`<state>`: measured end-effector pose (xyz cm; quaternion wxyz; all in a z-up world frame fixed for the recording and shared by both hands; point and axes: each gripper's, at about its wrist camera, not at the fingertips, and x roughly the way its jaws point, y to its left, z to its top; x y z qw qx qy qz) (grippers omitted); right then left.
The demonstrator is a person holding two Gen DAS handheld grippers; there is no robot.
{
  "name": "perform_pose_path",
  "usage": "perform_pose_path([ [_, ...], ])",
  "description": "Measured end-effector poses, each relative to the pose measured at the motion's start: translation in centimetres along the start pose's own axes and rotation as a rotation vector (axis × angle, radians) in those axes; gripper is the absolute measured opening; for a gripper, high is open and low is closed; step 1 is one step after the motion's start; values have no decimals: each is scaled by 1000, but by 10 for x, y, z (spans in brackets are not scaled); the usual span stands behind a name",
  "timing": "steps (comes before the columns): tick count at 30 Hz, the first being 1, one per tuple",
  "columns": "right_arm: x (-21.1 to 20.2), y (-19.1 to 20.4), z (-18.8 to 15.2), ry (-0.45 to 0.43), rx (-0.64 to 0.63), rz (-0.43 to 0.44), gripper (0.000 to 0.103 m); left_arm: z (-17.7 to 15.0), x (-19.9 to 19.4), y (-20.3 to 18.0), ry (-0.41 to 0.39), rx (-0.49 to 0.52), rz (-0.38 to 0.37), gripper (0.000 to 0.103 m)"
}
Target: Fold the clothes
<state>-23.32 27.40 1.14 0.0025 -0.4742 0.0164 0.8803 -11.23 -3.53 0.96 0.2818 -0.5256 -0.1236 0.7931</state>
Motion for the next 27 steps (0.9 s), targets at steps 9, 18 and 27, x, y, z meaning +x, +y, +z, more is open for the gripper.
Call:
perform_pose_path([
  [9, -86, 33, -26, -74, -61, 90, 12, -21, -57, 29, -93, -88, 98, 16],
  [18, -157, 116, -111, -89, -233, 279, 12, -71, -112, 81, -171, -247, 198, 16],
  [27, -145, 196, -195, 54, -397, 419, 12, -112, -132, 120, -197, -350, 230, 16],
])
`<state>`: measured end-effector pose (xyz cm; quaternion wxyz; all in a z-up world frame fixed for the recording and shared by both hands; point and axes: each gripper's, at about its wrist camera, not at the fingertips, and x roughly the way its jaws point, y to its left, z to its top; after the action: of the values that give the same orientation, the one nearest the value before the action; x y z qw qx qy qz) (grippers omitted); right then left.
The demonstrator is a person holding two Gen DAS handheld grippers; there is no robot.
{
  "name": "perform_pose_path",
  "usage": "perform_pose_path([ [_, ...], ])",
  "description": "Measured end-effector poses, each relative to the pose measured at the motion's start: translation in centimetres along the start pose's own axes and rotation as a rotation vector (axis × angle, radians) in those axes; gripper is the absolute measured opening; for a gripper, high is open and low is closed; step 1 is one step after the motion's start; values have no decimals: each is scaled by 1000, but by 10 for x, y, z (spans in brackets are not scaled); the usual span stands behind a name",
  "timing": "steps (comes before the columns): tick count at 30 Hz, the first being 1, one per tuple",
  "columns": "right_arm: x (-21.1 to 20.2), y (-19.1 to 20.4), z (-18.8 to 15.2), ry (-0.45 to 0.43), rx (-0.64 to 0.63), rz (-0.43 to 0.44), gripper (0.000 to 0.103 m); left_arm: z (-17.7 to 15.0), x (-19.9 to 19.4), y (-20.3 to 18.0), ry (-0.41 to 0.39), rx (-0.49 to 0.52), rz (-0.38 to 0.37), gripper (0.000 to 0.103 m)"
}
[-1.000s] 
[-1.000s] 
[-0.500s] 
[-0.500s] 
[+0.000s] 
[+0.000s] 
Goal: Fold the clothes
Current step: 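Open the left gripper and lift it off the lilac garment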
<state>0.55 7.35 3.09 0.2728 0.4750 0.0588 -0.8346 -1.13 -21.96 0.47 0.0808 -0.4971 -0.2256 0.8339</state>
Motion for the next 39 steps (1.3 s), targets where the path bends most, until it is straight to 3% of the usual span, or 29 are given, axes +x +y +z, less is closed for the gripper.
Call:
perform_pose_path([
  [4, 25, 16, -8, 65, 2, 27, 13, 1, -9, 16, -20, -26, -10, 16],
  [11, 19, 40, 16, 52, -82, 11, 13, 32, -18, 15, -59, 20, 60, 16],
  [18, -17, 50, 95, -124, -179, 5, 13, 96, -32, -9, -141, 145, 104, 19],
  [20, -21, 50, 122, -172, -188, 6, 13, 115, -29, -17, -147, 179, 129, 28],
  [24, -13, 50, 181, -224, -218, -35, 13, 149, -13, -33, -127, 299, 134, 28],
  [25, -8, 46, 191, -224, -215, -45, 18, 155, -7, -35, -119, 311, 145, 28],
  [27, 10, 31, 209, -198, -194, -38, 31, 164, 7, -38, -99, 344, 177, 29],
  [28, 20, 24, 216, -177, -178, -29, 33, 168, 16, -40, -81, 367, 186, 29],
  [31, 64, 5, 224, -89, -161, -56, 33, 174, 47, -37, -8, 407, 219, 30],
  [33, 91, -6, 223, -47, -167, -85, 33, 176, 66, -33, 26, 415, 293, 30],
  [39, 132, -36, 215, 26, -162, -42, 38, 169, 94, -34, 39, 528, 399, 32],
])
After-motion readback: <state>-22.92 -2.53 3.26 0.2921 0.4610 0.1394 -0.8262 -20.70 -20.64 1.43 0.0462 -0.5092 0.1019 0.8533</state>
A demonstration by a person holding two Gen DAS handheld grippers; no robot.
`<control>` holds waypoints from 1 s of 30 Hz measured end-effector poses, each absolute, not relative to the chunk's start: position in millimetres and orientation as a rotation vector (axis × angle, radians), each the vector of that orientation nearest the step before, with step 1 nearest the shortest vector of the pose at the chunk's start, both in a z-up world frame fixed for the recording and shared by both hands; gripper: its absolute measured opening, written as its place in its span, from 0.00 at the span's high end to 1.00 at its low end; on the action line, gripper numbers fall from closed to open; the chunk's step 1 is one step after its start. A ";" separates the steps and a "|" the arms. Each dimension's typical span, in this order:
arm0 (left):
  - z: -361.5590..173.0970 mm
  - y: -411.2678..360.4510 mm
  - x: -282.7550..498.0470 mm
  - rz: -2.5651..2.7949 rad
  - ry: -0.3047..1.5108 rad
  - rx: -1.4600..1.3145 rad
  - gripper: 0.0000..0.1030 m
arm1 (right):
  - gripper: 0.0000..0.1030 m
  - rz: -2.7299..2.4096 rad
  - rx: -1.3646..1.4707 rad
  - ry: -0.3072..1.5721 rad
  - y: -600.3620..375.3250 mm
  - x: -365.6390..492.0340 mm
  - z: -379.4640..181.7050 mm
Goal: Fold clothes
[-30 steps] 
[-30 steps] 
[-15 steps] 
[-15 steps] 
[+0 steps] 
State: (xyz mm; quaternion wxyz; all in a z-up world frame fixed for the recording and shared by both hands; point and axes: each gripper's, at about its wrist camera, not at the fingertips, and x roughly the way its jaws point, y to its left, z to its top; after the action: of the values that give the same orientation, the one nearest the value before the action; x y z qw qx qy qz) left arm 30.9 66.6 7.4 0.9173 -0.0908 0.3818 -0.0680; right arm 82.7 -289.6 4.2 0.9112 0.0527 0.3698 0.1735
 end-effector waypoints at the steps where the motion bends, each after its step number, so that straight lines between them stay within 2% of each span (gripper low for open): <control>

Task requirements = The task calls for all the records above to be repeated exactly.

Finished task =
`<state>`: measured end-effector pose (xyz cm; quaternion wxyz; all in a z-up world frame fixed for the recording and shared by both hands; point and axes: each gripper's, at about its wrist camera, not at the fingertips, and x roughly the way its jaws point, y to its left, z to its top; x y z qw qx qy qz) (grippers omitted); right then left.
The demonstrator is a person holding two Gen DAS handheld grippers; there is no robot.
{
  "name": "perform_pose_path",
  "usage": "perform_pose_path([ [_, ...], ])",
  "description": "Measured end-effector poses, each relative to the pose measured at the motion's start: translation in centimetres along the start pose's own axes and rotation as a rotation vector (axis × angle, radians) in those axes; gripper is the absolute measured opening; for a gripper, high is open and low is closed; step 1 is one step after the motion's start; values have no decimals: each is scaled by 1000, but by 10 for x, y, z (spans in brackets are not scaled); the usual span stands behind a name",
  "timing": "steps (comes before the columns): tick count at 30 Hz, the first being 1, one per tuple",
  "columns": "right_arm: x (-21.1 to 20.2), y (-19.1 to 20.4), z (-18.8 to 15.2), ry (-0.45 to 0.43), rx (-0.64 to 0.63), rz (-0.43 to 0.44), gripper (0.000 to 0.103 m); left_arm: z (-17.7 to 15.0), x (-19.9 to 19.4), y (-20.3 to 18.0), ry (-0.41 to 0.39), rx (-0.49 to 0.52), rz (-0.38 to 0.37), gripper (0.000 to 0.103 m)"
}
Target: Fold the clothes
<state>-23.32 27.40 1.14 0.0025 -0.4742 0.0164 0.8803 -11.23 -3.53 0.96 0.2818 -0.5256 -0.1236 0.7931</state>
Motion for the next 27 steps (0.9 s), targets at steps 9, 18 and 27, x, y, z meaning +x, +y, +z, more is open for the gripper.
Call:
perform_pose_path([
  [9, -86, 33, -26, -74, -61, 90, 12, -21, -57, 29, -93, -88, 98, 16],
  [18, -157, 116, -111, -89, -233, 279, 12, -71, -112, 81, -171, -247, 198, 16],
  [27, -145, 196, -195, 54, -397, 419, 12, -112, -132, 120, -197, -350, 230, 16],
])
`<state>`: measured end-effector pose (xyz cm; quaternion wxyz; all in a z-up world frame fixed for the recording and shared by both hands; point and axes: each gripper's, at about its wrist camera, not at the fingertips, and x roughly the way its jaws point, y to its left, z to its top; after the action: of the values that give the same orientation, the one nearest the value before the action; x y z qw qx qy qz) (grippers omitted); right then left.
The demonstrator is a person holding two Gen DAS handheld grippers; there is no robot.
{
  "name": "perform_pose_path",
  "usage": "perform_pose_path([ [_, ...], ])",
  "description": "Measured end-effector poses, each relative to the pose measured at the motion's start: translation in centimetres along the start pose's own axes and rotation as a rotation vector (axis × angle, radians) in those axes; gripper is the absolute measured opening; for a gripper, high is open and low is closed; step 1 is one step after the motion's start; values have no decimals: each is scaled by 1000, but by 10 for x, y, z (spans in brackets are not scaled); the usual span stands behind a name",
  "timing": "steps (comes before the columns): tick count at 30 Hz, the first being 1, one per tuple",
  "columns": "right_arm: x (-21.1 to 20.2), y (-19.1 to 20.4), z (-18.8 to 15.2), ry (-0.45 to 0.43), rx (-0.64 to 0.63), rz (-0.43 to 0.44), gripper (0.000 to 0.103 m); left_arm: z (-17.7 to 15.0), x (-19.9 to 19.4), y (-20.3 to 18.0), ry (-0.41 to 0.39), rx (-0.49 to 0.52), rz (-0.38 to 0.37), gripper (0.000 to 0.103 m)"
}
[-1.000s] 
[-1.000s] 
[-0.500s] 
[-0.500s] 
[+0.000s] 
[+0.000s] 
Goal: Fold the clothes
Current step: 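Open the left gripper and lift it off the lilac garment
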<state>0.55 7.35 3.09 0.2728 0.4750 0.0588 -0.8346 -1.13 -21.96 0.47 0.0808 -0.4971 -0.2256 0.8339</state>
Motion for the next 39 steps (1.3 s), targets where the path bends most, until it is straight to 3% of the usual span, or 29 are given, axes +x +y +z, less is closed for the gripper.
Call:
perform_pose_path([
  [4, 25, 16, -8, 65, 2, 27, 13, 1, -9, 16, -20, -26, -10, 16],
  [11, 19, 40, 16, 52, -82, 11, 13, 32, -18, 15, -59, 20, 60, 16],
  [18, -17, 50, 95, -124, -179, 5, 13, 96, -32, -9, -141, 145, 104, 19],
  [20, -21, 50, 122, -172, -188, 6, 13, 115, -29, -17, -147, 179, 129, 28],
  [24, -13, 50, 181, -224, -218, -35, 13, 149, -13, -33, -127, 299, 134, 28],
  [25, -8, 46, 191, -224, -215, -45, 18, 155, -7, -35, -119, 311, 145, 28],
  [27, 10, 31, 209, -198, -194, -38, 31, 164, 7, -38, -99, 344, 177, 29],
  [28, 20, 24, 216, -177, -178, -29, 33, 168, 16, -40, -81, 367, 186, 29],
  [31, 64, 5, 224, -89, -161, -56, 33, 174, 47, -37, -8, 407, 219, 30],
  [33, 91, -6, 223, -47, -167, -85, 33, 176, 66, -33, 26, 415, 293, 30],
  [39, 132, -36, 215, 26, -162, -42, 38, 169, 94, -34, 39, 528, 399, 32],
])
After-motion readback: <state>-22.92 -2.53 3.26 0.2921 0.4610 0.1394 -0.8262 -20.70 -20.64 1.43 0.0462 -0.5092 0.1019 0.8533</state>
A demonstration by a person holding two Gen DAS handheld grippers; no robot.
`<control>` holds waypoints from 1 s of 30 Hz measured end-effector poses, each absolute, not relative to the chunk's start: position in millimetres and orientation as a rotation vector (axis × angle, radians), each the vector of that orientation nearest the step before, with step 1 nearest the shortest vector of the pose at the chunk's start, both in a z-up world frame fixed for the recording and shared by both hands; gripper: its absolute measured opening, written as its place in its span, from 0.00 at the span's high end to 1.00 at its low end; on the action line, gripper numbers fall from closed to open; the chunk's step 1 is one step after its start. A ";" separates the steps and a "|" the arms. Each dimension's typical span, in this order:
arm0 (left):
  - z: -361.5590..173.0970 mm
  - y: -411.2678..360.4510 mm
  - x: -282.7550..498.0470 mm
  - rz: -2.5651..2.7949 rad
  - ry: -0.3047..1.5108 rad
  - rx: -1.4600..1.3145 rad
  - gripper: 0.0000..0.1030 m
arm1 (right):
  - gripper: 0.0000..0.1030 m
  - rz: -2.7299..2.4096 rad
  - rx: -1.3646..1.4707 rad
  - ry: -0.3072..1.5721 rad
  - y: -600.3620..375.3250 mm
  - x: -365.6390..492.0340 mm
  - z: -379.4640..181.7050 mm
Goal: Fold clothes
[-30 steps] 
[-30 steps] 
[-15 steps] 
[-15 steps] 
[+0 steps] 
State: (xyz mm; quaternion wxyz; all in a z-up world frame fixed for the recording and shared by both hands; point and axes: each gripper's, at about its wrist camera, not at the fingertips, and x roughly the way its jaws point, y to its left, z to its top; after the action: of the values that give the same orientation, the one nearest the value before the action; x y z qw qx qy qz) left arm 30.9 66.6 7.4 0.9173 -0.0908 0.3818 -0.0680; right arm 82.7 -289.6 4.2 0.9112 0.0527 0.3698 0.1735
 end-effector waypoints at the steps where the motion bends, each after its step number, so that straight lines between them stay within 2% of each span (gripper low for open): <control>

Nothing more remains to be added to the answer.